The hiker gets his glass, empties it, and asks for another. “It sent me to the ground with a mighty push from its paws, but weirdly enough it then just gave me a really sad look and left.”

“Ah, you met Father Andrews,” the bartender says, matter-of-factly.

“What do you mean?” asks the tourist, confused.

“Father Andrews was our priest. A truly kind-hearted man, loved by all. His only goal in life was to serve his congregation as well as he could. So when he one day found a lamp with a genie, his very first wish was to be a loving shepherd to the community.”

“That’s nice “

“Absolutely, if only he hadn’t been so prone to spoonerisms.”


At 29D, the puzzle got a little political: “National dish of Ukraine” was BORSCHT. It generated a back-and-forth.

First: To use the clue “National Dish of Ukraine,” and then pick the Russian spelling, really threw and disappointed me.
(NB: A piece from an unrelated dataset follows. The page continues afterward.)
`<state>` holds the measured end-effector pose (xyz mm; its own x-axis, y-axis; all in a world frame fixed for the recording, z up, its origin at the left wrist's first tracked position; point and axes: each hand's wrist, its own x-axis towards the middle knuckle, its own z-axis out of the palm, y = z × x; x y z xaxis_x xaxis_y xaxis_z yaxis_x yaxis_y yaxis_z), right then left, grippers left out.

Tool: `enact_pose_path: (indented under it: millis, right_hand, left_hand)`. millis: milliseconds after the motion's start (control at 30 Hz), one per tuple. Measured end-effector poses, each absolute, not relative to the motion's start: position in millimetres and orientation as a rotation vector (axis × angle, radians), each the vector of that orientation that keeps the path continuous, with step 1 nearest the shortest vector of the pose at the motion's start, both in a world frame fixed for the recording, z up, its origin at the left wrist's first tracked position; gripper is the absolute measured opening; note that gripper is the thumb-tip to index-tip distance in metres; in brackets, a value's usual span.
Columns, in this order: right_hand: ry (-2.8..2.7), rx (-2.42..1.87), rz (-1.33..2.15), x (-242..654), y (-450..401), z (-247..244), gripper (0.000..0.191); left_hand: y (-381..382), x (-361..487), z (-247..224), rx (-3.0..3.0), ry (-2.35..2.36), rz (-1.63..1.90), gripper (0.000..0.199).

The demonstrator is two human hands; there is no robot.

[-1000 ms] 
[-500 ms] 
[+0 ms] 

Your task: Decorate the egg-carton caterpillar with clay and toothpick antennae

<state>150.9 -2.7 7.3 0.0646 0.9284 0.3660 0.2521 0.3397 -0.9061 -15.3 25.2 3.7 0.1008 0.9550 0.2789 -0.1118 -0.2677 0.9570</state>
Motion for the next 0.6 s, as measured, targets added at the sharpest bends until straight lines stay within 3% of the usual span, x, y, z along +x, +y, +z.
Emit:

Yeah, BORSCHT is the more common spelling of the word. But, as someone who speaks Ukrainian, I initially entered BORSHCH. Nitpicky, I agree, but a better clue might have been “Slavic Beetroot Soup.”

Then, this response: “Actually, Borscht is the English name for it, not a transliteration of the Russian (which would be Borsch), so it it seems fair—and identifying it as Ukrainian is a subtle dig at the Russians, which I appreciate.”


Happy Passover, everybody! See you tomorrow!